歯周病菌が脳を蝕む
歯の病気と脳の病気は一見結びつきがなさそうに感じます。しかし、アルツハイマー病患者の脳からは歯周病の原因菌とされるPg菌というものが検出されていて、以前からその関連性が注目されていました。
今回の研究チームは、歯周病がアルツハイマー病の発症と関係していることを明らかにするため、中年のマウスにヒトの歯周病炎症組織および歯周病の原因菌を投与し、その肝臓を調査しました。肝臓は脳内を始め血中に生産された成分の多くが集まる場所です。
結果、歯周病菌が投与されたマウスからはアルツハイマー病の原因物質と考えられているタンパク質Aβが増大していることを発見したのです。
マウスがこのような状態になった原因は、マクロファージにありました。マクロファージは免疫系を司る白血球の一種で、細菌などの侵入に反応して炎症(免疫反応の一種)を起こします。歯周病菌によって炎症を起こしたマクロファージは、アルツハイマー病の原因となるAβを作り始めるのです。
つまりアルツハイマー型認知症の原因は、歯周病菌に感染した白血球が原因だったのです。

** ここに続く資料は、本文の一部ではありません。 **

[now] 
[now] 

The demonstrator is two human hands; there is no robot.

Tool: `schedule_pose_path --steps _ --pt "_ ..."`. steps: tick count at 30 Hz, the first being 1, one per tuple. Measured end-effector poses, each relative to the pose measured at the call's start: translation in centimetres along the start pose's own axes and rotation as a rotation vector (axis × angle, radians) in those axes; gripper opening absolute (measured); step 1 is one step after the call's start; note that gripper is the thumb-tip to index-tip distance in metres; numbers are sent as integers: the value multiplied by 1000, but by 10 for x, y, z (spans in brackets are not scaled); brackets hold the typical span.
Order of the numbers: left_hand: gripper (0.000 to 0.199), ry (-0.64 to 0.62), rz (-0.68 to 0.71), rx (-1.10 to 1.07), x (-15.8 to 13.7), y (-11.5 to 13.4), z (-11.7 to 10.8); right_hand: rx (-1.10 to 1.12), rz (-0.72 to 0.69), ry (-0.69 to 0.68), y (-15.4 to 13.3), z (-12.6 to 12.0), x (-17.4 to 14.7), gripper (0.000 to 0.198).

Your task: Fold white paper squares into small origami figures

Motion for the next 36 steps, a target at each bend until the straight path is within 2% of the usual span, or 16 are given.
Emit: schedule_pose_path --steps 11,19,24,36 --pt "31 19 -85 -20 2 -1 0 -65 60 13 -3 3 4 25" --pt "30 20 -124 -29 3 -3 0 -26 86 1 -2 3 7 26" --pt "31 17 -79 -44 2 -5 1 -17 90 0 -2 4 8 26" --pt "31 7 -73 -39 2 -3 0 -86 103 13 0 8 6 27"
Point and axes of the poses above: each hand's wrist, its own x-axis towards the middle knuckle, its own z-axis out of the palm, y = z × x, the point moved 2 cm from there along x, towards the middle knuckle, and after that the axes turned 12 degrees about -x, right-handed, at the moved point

アルツハイマー型認知症の進行は非常に長い期間の中で進行する病気です。それは25年近くを掛けて体内に蓄積されていくAβタンパク質が原因です。これが歯周病菌によって引き起こされているという事実は、歯科医療によるアプローチがアルツハイマー型認知症の進行を遅らせるのに有効という驚くべき可能性を示しています。
そうして考えてみると、歳をとっても頭のはっきりしているご老人は綺麗な歯をしていることが多いのかもしれません。
80歳まで20本の歯を保つ、なんて標語は歯医者さんに行くとよく見かけますが、これは脳を健康に保つためにも必要なことのようです。